Bottled Up: How the Way We Feed Babies Has Come to Define Motherhood, and Why It Shouldn’t (University of California Press, October 2012)
From the UC Press website:
As the subject of a popular web reality series, Suzanne Barston and her husband Steve became a romantic, ethereal model for new parenthood. Called “A Parent is Born,” the program’s tagline was “The journey to parenthood . . . from pregnancy to delivery and beyond.” Barston valiantly surmounted the problems of pregnancy and delivery. It was the “beyond” that threw her for a loop when she found that, despite every effort, she couldn’t breastfeed her son, Leo. This difficult encounter with nursing—combined with the overwhelming public attitude that breast is not only best, it is the yardstick by which parenting prowess is measured—drove Barston to explore the silenced, minority position that breastfeeding is not always the right choice for every mother and every child.
Part memoir, part popular science, and part social commentary, Bottled Up probes breastfeeding politics through the lens of Barston’s own experiences as well as those of the women she has met through her popular blog, The Fearless Formula Feeder. Incorporating expert opinions, medical literature, and popular media into a pithy, often wry narrative, Barston offers a corrective to our infatuation with the breast. Impassioned, well-reasoned, and thoroughly researched, Bottled Up asks us to think with more nuance and compassion about whether breastfeeding should remain the holy grail of good parenthood.
PRAISE FOR BOTTLED UP:
“Barston’s defense of bottlefeeding declares a moratorium on using motherhood as a dumping ground for our cultural anxieties and ambivalences. Through the deft interweave of personal narrative and sharp analysis, Bottled Up reveals how mother-blaming, sloppy science and deficient policies are far more pernicious that artificial milk.” —Chris Bobel, author ofThe Paradox of Natural Mothering
“Before the last half of the 20th century, if a woman was not able to breast feed her infant, then she had to secure the services of a wet nurse or watch the baby die. Then came the industrial revolution and the advances in post-natal care that included the invention of baby formulas so that infants could be bottle feed as an alternative to breast feeding. This in turn became so popular that it created a cultural backlash in the mid-20th century with advocacy of breast feeding over formula based bottle-feeding. Unfortunately this advocacy all to often led to women who were medically unable to breast feed to be stigmatized by their peers. That’s why “Bottled Up: How the Way We Feed Babies Has Come to Define Motherhood, and Why It Shouldn’t” by Suzanne Barston is such a timely and much needed contribution to the national discussion of breast feeding vs. bottle feeding. Informed, informative, articulate, and personal, “Bottled Up” is a blend of social commentary, health-based infant nutritional science, and autobiography. Exceptionally well written, “Bottled Up” is critically important reading for women on both sides of the issue philosophically, but especially recommended for any mother who finds breast feeding her infant problematical. Simply stated, “Bottled Up” is a unique contribution to this social and medical issue that is thoroughly ‘reader friendly’ and should be a part of every academic and community library Health & Medicine reference collection.
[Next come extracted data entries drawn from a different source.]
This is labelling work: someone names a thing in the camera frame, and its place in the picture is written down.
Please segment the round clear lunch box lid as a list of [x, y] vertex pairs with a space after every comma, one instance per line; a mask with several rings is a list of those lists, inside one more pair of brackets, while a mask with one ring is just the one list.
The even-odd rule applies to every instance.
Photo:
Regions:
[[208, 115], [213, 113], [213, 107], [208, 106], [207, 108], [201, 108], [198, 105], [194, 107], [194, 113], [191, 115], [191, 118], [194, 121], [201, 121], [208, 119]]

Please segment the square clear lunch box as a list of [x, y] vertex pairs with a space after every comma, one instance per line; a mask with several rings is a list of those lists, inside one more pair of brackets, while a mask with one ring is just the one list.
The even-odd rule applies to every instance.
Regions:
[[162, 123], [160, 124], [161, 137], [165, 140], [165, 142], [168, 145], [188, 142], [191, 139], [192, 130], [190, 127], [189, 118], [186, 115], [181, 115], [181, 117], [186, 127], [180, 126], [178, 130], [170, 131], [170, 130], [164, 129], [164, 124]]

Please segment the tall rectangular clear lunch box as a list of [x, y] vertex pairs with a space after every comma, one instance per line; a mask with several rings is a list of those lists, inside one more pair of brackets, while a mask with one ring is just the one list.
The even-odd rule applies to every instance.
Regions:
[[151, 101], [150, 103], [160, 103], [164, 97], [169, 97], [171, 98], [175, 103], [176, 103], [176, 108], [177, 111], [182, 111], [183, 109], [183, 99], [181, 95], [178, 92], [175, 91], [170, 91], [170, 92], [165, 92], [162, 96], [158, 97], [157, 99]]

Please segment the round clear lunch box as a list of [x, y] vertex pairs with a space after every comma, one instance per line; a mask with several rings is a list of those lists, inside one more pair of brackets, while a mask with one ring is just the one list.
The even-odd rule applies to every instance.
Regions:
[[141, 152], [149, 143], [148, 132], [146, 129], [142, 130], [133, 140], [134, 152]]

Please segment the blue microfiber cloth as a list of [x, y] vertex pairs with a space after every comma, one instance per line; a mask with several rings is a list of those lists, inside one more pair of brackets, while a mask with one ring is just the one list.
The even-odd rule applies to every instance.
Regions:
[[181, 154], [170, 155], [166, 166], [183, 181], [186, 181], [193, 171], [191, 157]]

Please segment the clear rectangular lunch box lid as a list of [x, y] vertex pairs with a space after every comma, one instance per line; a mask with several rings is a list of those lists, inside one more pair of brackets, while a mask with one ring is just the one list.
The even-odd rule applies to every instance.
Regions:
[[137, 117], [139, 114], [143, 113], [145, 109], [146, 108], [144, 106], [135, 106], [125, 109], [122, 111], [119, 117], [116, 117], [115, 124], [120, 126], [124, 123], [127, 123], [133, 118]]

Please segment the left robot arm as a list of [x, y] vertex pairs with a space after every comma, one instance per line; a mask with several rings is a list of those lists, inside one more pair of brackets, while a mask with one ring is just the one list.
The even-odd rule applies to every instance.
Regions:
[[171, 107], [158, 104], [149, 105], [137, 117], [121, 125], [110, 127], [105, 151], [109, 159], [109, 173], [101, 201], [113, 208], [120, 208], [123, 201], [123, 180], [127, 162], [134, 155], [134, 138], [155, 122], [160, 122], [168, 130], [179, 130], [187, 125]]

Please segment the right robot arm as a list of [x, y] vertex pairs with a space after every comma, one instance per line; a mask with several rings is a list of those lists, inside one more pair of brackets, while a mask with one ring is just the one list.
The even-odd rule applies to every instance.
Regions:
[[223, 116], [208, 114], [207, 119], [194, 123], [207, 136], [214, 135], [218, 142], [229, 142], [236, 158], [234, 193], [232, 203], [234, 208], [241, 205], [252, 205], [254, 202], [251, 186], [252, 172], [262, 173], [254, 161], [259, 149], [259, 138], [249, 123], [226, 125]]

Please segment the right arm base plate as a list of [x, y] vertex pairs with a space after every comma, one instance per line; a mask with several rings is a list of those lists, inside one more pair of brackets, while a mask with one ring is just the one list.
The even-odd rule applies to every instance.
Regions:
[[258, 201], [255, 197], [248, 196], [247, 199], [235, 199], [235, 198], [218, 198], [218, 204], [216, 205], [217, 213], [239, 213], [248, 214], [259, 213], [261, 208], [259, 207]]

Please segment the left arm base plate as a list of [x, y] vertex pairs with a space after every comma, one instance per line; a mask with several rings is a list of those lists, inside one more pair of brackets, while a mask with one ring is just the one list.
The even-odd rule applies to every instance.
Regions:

– The Midwest Book Review/ Library Bookwatch- Nov 2012
“Bottled Up is a truly timely book. It is testament to how messed up things have become when it comes to motherhood that it even had to be written. The end result is a serious, engaging, challenging and also accessible account, drawing on the best of scholarship, science and journalism.”
—Ellie Lee, Director of the Centre for Parenting Culture Studies, University of Kent
““This is an informative and well-reasoned book that looks acutely at the meaning of baby feeding alternatives. It will be helpful to mothers, no matter what their choice.”
—Sydney Z. Spiesel, Ph.D. M.D., Clinical Professor of Pediatrics, Yale University School of Medicine
“This book is a must-read for every woman and man who is fed-up with the shaming and blaming of bottle-feeding parents. Barston explains with evidence, anecdote and humour why breast isn’t always best and why women will never be free to enjoy their babies and map the maternal landscape until infant feeding decisions are no longer used as a test of good motherhood.”
—Dr. Leslie Cannold, author of The Book of Rachael
Barston gives a heartfelt defense of mothers who go against the dogma of Breastfeeding Over All Else. Based on both personal experience and expert consultations, her conclusion: occasionally it’s healthier not to breastfeed, and anyway don’t stress about it. Surprisingly, such a reasonable point of view is poorly represented in the Mommy Wars. Barston’s book is a welcome contribution.”
—Sam Wang, Ph.D., Princeton University, co-author of Welcome To Your Child’s Brain: How the Mind Develops from Conception to College.